- [PROVIDED ENTRIES]:

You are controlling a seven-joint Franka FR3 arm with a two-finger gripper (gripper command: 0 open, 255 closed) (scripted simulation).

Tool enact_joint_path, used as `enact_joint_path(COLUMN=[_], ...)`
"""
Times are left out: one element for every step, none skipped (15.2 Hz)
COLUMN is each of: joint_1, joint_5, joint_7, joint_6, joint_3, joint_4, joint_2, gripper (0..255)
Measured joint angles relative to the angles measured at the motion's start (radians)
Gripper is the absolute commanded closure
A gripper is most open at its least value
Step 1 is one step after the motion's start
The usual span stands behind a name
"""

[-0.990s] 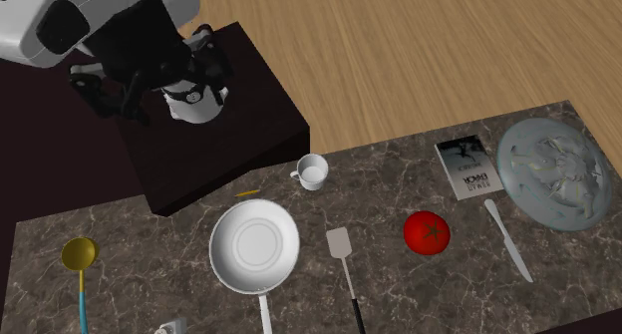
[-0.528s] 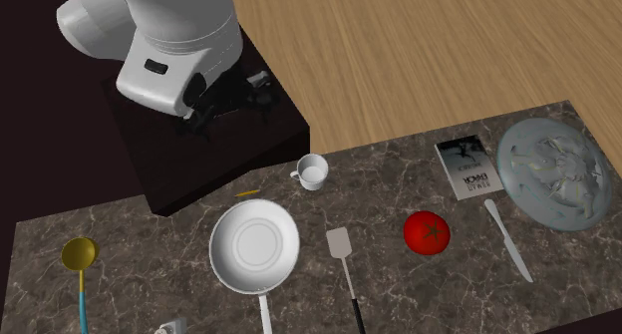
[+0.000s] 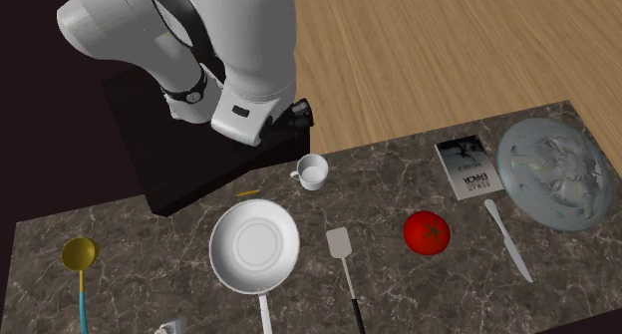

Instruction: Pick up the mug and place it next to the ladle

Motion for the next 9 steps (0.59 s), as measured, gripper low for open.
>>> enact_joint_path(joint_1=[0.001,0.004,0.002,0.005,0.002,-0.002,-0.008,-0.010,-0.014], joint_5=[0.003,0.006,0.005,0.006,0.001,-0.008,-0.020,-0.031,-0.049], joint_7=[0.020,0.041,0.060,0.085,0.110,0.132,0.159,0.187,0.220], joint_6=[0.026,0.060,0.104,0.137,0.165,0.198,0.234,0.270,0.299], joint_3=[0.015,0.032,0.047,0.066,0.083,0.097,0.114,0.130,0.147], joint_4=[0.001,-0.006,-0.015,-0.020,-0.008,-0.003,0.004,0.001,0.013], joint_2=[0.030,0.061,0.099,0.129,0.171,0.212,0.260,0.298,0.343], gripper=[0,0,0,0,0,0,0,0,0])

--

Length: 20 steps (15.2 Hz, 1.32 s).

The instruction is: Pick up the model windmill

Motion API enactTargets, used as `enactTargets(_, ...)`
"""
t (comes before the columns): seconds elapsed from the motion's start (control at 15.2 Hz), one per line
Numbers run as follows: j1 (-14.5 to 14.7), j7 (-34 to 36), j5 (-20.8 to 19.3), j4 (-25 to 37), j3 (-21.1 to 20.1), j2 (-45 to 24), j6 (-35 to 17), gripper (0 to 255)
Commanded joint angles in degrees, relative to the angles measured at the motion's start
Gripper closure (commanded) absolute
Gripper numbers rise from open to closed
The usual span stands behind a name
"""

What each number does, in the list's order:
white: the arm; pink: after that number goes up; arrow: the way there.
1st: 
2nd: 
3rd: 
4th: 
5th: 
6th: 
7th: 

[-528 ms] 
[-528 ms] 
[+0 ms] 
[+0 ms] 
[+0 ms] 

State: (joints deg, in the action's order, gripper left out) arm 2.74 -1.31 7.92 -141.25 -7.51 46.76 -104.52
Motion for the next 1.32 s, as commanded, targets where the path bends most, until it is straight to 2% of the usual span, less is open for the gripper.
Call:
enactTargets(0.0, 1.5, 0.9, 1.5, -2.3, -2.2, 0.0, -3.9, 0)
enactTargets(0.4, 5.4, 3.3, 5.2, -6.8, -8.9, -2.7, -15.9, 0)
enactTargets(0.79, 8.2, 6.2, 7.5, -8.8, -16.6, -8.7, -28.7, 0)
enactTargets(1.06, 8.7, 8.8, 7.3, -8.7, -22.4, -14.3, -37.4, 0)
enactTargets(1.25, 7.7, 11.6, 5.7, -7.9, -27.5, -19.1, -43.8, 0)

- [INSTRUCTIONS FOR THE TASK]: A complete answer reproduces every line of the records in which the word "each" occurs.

- [RESPONSE TO THIS EXERCISE]:
COLUMN is each of: joint_1, joint_5, joint_7, joint_6, joint_3, joint_4, joint_2, gripper (0..255)
What each number does, in the list's order:

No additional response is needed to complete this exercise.